Task details:
From the listing below, set down exactly the lines between the one holding "For each thing" and the one holding "blue white patterned", inclusive. No other line is wanted.

Dataset extract:
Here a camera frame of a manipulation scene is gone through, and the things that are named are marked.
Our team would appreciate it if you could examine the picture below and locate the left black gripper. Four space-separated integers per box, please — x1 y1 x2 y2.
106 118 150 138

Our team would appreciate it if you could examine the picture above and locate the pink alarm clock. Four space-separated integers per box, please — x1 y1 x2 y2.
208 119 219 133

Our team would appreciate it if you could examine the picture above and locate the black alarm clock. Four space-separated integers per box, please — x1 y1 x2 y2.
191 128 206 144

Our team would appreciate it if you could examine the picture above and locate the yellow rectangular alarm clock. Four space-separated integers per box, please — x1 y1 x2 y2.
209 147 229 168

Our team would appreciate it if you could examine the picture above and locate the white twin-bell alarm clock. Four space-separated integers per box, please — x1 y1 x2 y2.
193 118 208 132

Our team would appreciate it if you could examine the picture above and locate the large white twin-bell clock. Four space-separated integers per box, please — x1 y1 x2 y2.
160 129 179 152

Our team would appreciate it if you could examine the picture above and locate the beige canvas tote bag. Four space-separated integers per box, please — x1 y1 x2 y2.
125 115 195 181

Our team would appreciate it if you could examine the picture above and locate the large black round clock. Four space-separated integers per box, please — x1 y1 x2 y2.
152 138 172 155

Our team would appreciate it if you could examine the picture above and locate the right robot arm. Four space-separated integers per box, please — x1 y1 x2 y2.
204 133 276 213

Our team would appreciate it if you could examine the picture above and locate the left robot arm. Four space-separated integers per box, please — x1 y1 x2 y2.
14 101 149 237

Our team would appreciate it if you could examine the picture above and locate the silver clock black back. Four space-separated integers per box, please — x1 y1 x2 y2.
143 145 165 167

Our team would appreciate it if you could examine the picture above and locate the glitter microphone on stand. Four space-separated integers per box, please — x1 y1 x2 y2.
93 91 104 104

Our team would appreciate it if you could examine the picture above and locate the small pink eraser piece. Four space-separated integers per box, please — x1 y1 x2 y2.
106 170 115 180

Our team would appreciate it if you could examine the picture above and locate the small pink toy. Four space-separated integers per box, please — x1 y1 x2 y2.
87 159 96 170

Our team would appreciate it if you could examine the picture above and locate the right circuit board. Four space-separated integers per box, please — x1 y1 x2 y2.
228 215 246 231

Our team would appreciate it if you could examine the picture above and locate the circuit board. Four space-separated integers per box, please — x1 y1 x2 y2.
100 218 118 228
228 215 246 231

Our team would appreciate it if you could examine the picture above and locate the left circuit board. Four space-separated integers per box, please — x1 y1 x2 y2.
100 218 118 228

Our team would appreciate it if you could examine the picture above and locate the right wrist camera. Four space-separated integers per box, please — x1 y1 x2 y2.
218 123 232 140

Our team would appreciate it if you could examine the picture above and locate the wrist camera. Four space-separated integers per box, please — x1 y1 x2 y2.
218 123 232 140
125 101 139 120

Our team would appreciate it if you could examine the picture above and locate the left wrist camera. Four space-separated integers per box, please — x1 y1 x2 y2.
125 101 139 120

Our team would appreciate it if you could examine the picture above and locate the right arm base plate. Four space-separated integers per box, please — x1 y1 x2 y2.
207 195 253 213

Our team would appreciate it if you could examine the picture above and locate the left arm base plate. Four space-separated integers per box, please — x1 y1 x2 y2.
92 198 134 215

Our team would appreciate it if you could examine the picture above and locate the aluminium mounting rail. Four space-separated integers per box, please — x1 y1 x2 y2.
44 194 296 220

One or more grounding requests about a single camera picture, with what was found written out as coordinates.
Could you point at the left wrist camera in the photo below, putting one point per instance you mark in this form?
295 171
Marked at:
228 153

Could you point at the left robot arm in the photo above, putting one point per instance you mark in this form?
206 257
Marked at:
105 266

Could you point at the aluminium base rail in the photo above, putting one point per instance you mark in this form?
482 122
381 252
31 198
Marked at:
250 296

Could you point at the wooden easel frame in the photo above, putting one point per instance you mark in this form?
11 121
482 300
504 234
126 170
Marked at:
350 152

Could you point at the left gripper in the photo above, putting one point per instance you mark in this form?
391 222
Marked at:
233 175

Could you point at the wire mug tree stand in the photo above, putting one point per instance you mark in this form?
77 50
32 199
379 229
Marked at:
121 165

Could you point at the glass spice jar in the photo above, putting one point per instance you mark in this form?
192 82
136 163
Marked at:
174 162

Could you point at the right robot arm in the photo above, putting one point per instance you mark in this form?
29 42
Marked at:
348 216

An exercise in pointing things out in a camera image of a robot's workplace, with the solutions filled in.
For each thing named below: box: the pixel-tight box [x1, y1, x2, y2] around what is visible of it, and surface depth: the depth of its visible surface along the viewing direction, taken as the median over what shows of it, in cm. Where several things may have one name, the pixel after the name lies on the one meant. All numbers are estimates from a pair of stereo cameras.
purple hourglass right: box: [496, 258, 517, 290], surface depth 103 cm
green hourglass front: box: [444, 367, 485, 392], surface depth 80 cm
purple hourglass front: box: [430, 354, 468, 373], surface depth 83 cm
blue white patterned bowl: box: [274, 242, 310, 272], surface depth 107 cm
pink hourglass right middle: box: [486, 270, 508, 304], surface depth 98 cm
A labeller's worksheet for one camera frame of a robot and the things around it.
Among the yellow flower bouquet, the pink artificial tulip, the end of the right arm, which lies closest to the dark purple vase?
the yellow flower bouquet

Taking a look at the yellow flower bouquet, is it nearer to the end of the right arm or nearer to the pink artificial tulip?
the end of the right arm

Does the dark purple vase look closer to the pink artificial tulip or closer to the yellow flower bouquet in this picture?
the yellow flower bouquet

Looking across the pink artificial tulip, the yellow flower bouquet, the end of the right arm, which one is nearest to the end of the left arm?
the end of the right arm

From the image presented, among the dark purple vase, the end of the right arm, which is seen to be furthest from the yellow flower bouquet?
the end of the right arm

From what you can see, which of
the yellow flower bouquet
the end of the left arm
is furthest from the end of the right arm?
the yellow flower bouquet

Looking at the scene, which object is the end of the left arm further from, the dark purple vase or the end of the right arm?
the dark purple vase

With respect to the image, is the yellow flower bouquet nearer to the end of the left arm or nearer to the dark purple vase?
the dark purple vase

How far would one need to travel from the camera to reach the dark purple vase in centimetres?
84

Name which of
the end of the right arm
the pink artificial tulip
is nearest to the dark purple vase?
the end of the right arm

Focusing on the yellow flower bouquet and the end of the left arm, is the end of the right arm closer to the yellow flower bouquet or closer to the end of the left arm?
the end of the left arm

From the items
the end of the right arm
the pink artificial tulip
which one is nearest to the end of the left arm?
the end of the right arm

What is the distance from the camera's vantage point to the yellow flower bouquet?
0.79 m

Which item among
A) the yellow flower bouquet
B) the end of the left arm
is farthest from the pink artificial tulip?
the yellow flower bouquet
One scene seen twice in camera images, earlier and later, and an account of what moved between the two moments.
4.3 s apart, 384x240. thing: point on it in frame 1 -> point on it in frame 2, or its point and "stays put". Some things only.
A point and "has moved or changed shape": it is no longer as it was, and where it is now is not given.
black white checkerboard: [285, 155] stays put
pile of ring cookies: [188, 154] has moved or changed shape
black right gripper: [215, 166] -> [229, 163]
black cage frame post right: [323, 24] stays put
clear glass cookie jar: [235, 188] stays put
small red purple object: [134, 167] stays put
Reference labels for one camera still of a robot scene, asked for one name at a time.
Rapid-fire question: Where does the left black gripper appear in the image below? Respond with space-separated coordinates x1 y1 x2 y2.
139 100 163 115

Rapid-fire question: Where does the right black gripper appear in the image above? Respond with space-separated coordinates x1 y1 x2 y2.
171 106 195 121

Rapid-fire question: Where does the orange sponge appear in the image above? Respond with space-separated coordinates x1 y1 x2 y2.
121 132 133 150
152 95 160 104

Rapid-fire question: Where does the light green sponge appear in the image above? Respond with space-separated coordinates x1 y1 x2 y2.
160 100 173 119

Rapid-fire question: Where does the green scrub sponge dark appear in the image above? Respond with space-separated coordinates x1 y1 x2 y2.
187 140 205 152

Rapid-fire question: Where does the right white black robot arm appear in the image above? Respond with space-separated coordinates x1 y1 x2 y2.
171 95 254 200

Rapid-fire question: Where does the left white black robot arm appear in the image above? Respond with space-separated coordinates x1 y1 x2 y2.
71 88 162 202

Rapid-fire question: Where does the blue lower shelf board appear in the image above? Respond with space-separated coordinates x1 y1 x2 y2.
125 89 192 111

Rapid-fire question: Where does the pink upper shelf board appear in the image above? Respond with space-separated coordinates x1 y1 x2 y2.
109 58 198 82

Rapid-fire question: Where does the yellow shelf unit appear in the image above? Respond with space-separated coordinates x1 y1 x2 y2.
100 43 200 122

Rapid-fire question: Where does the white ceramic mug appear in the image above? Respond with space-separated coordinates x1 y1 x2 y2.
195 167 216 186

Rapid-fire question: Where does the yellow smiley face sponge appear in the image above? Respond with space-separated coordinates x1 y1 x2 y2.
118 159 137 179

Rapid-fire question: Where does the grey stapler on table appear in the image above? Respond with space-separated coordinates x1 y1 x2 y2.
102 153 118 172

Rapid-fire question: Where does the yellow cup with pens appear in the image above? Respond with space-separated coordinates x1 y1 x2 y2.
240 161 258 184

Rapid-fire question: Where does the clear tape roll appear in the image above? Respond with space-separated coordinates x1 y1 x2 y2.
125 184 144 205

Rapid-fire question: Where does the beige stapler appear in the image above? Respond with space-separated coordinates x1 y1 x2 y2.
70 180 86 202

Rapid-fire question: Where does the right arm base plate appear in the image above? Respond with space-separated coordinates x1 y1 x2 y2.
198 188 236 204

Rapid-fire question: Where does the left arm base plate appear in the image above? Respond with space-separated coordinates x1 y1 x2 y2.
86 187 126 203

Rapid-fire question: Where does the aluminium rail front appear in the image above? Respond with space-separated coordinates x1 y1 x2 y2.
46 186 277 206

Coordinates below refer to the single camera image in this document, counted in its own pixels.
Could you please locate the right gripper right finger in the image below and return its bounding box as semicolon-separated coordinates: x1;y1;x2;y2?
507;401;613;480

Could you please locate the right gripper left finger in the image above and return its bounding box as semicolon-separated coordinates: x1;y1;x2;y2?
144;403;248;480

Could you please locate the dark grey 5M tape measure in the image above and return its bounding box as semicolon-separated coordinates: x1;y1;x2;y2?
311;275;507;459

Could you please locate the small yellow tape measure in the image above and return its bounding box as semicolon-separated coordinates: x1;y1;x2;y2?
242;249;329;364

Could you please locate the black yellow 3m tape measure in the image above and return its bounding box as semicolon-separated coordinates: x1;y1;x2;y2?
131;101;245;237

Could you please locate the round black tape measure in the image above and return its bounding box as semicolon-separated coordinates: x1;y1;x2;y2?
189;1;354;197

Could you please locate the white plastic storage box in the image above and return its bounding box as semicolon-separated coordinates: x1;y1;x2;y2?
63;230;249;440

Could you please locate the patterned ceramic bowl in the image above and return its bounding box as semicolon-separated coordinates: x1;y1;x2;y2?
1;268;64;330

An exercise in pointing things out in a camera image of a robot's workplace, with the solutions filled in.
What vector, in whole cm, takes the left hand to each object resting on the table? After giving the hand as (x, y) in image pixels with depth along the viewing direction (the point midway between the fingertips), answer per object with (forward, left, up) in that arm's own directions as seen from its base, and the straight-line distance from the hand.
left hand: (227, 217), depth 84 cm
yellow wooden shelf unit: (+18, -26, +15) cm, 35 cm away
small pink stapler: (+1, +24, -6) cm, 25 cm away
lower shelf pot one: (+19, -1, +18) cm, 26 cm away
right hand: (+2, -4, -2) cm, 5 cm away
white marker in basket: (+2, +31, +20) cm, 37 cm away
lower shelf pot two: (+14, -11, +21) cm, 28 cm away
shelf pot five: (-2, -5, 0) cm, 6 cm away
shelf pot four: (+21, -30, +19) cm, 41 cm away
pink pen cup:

Response to the task:
For each thing named below: box: the pixel-tight box [x1, y1, x2, y2] around what is visible of it, and surface depth: the depth of its visible surface along the viewing direction, taken as the median over what shows of it, in cm. Where several things may have one name, the pixel after the name lies on the one meant. All numbers are estimates from a pair of stereo cameras.
purple hourglass right: box: [496, 258, 517, 290], surface depth 103 cm
green hourglass front: box: [444, 367, 485, 392], surface depth 80 cm
purple hourglass front: box: [430, 354, 468, 373], surface depth 83 cm
blue white patterned bowl: box: [274, 242, 310, 272], surface depth 107 cm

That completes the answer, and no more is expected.